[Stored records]
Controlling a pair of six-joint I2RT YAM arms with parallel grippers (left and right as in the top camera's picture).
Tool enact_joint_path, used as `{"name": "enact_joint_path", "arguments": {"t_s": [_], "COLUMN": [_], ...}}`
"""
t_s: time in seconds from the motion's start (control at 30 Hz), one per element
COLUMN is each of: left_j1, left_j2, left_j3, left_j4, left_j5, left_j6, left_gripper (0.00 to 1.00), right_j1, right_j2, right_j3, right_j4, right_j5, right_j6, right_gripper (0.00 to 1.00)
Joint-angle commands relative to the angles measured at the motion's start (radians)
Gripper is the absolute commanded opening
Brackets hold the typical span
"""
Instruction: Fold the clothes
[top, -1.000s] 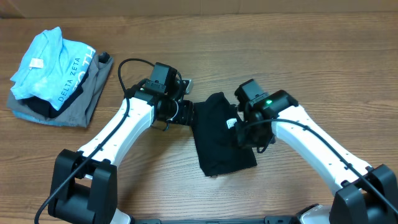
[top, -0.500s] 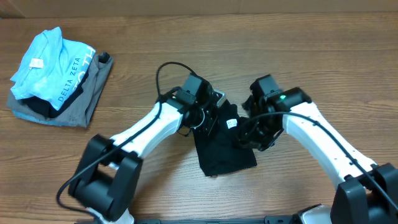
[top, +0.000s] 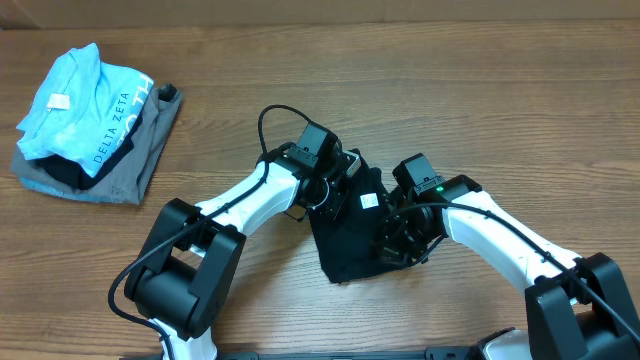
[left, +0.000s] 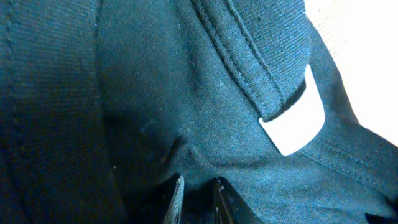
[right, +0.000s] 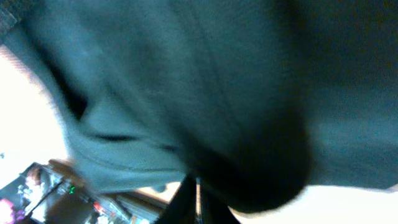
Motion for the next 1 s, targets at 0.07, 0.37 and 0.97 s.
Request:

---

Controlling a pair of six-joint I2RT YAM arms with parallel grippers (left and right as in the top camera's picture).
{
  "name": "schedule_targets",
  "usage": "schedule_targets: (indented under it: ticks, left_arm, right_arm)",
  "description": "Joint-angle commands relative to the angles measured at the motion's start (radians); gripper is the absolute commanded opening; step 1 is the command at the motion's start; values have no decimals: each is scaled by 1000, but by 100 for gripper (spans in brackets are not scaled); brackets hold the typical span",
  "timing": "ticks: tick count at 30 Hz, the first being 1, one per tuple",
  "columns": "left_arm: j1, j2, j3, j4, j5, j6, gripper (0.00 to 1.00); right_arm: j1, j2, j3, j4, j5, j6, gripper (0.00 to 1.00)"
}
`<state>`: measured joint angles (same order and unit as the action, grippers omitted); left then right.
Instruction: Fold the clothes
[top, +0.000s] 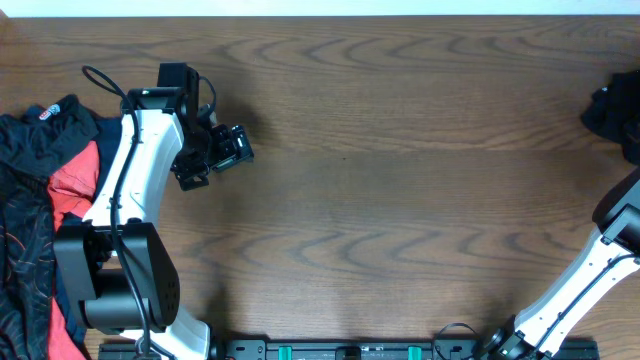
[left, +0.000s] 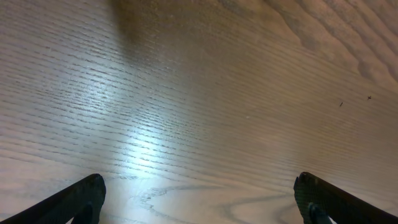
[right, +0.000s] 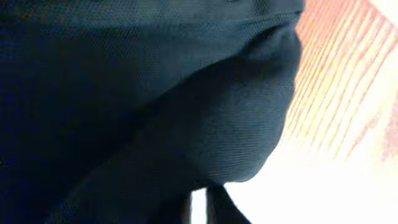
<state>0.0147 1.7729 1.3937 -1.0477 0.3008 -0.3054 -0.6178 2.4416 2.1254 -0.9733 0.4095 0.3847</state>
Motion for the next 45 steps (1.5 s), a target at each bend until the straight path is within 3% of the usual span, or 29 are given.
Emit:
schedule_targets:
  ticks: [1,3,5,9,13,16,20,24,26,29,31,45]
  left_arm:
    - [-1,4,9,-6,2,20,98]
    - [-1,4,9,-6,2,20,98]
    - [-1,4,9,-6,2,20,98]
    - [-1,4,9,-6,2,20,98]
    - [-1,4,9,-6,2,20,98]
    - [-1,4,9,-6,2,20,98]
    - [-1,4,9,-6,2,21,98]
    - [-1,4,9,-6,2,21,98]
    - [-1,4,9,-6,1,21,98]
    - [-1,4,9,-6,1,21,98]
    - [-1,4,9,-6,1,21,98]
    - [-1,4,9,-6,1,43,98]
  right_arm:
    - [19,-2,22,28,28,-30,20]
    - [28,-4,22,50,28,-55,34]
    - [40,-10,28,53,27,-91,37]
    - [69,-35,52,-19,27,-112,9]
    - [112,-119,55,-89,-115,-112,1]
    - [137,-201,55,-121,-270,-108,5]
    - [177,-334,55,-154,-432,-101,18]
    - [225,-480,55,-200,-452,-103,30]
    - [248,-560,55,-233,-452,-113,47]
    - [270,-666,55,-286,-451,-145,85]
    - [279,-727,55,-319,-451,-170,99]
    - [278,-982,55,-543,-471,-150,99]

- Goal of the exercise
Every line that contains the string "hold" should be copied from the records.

- Result for this task
Brackets hold the typical span
  "description": "Joint-angle commands relative to the angles measured at the motion's start (radians); gripper is the absolute commanded opening; step 1 is the command at the motion's start; values have no decimals: each is scaled by 1000, but by 100 for gripper (spans in brackets are not scaled); brackets hold the typical span",

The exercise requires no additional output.